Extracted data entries
******************************
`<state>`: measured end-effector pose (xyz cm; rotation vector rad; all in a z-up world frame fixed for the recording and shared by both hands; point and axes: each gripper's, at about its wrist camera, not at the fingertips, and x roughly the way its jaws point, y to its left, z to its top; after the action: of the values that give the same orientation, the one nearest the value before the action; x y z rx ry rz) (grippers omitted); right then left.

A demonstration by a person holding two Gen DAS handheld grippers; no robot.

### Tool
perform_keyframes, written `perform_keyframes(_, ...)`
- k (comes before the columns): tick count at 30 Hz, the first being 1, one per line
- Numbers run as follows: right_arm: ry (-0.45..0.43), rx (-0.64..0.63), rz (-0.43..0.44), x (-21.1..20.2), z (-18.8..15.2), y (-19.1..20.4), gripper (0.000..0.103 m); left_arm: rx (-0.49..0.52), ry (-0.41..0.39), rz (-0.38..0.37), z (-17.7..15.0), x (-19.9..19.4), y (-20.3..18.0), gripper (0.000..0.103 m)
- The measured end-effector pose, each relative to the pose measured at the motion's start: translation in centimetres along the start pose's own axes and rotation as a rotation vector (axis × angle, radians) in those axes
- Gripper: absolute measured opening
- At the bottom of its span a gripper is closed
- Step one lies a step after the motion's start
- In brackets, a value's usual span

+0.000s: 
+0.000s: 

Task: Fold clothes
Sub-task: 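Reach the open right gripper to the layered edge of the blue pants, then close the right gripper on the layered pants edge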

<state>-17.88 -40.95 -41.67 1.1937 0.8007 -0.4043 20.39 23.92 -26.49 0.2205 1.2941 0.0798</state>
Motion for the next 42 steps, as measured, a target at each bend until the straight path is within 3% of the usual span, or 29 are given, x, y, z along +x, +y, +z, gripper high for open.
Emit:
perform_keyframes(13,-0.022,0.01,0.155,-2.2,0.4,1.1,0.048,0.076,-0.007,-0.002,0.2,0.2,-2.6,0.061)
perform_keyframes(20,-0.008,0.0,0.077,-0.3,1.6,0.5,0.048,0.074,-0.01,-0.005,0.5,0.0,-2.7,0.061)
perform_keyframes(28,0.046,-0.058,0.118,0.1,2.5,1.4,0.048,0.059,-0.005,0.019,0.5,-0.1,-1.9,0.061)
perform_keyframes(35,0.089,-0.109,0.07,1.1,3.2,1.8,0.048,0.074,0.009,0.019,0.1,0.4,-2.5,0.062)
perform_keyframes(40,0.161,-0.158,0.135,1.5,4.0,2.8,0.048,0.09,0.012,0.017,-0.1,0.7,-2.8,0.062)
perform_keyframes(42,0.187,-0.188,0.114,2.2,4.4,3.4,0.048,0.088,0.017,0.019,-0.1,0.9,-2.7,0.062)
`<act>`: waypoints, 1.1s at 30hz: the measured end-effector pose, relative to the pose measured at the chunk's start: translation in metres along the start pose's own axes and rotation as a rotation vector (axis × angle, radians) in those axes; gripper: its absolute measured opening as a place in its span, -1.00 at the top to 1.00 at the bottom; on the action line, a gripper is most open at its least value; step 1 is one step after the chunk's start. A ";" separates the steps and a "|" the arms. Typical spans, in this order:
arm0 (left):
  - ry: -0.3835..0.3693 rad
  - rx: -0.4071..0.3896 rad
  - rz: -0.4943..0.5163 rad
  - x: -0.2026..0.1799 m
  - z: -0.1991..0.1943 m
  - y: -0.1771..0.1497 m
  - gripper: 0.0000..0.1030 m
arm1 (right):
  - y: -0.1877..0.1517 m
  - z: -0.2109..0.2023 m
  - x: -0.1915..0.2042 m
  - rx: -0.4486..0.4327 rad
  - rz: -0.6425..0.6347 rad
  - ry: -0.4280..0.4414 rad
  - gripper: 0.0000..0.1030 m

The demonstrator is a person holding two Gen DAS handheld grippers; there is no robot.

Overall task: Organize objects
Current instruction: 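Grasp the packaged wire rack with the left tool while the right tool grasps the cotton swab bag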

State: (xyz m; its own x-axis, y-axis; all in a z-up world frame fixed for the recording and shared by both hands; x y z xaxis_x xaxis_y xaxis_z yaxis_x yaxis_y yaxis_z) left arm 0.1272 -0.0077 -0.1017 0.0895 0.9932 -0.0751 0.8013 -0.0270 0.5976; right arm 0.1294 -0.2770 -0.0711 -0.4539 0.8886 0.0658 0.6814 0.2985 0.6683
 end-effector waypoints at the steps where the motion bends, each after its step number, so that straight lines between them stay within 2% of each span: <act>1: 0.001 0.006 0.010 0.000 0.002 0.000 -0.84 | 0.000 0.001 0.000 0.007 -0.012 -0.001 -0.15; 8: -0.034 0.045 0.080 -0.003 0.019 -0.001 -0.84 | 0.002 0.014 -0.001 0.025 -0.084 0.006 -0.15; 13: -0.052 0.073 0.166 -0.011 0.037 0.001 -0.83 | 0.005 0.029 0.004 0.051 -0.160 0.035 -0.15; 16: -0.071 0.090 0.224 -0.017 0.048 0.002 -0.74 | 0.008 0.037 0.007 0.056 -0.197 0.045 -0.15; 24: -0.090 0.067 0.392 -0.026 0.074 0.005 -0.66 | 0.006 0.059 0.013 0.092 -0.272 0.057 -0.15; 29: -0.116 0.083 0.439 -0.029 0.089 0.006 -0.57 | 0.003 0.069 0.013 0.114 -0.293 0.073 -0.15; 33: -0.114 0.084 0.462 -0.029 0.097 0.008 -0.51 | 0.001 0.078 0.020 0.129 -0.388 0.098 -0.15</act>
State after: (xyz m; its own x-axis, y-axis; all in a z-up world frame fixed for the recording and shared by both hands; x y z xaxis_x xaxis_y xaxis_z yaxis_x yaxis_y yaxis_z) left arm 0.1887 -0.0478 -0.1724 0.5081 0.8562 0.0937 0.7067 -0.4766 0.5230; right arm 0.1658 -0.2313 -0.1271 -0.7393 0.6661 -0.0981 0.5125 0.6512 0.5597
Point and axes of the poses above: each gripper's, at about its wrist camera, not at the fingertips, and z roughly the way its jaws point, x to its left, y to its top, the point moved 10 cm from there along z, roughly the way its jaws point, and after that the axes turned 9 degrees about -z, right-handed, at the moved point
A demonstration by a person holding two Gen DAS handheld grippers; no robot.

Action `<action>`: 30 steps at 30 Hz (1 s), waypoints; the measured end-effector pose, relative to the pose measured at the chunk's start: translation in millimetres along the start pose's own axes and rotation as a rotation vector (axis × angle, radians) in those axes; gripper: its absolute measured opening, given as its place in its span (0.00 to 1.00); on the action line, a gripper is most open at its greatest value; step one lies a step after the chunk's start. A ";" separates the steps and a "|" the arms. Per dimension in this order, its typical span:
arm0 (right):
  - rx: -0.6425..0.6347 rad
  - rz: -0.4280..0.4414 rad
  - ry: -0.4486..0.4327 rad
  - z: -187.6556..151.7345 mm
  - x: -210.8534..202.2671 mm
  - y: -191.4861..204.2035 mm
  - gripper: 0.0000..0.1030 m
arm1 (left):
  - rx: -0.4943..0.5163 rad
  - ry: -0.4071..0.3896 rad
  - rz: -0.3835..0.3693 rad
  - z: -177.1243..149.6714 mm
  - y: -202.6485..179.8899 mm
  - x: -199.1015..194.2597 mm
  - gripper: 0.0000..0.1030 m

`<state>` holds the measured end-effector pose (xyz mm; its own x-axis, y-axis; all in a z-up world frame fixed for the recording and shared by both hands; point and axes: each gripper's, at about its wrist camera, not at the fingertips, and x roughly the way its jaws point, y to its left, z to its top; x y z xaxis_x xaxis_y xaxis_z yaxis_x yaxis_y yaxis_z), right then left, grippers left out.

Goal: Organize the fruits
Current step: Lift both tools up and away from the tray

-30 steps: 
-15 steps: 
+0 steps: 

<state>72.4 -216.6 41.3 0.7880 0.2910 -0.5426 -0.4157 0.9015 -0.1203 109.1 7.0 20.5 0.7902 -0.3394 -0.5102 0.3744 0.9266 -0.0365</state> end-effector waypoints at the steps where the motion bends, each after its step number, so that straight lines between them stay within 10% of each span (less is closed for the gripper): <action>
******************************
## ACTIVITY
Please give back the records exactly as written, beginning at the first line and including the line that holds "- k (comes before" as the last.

## SOLVED EXERCISE
`<state>`: measured end-effector pose (xyz cm; rotation vector rad; all in a z-up world frame fixed for the recording and shared by both hands; point and axes: each gripper's, at about its wrist camera, not at the fingertips, and x roughly the way its jaws point, y to its left, z to its top; after the action: of the values that give the same orientation, the one nearest the value before the action; x y z rx ry rz) (grippers omitted); right then left.

A demonstration by a person holding two Gen DAS handheld grippers; no robot.

### Tool
perform_keyframes, written `perform_keyframes(_, ...)`
- k (comes before the columns): tick count at 30 Hz, the first being 1, one per line

The output for this exercise is complete.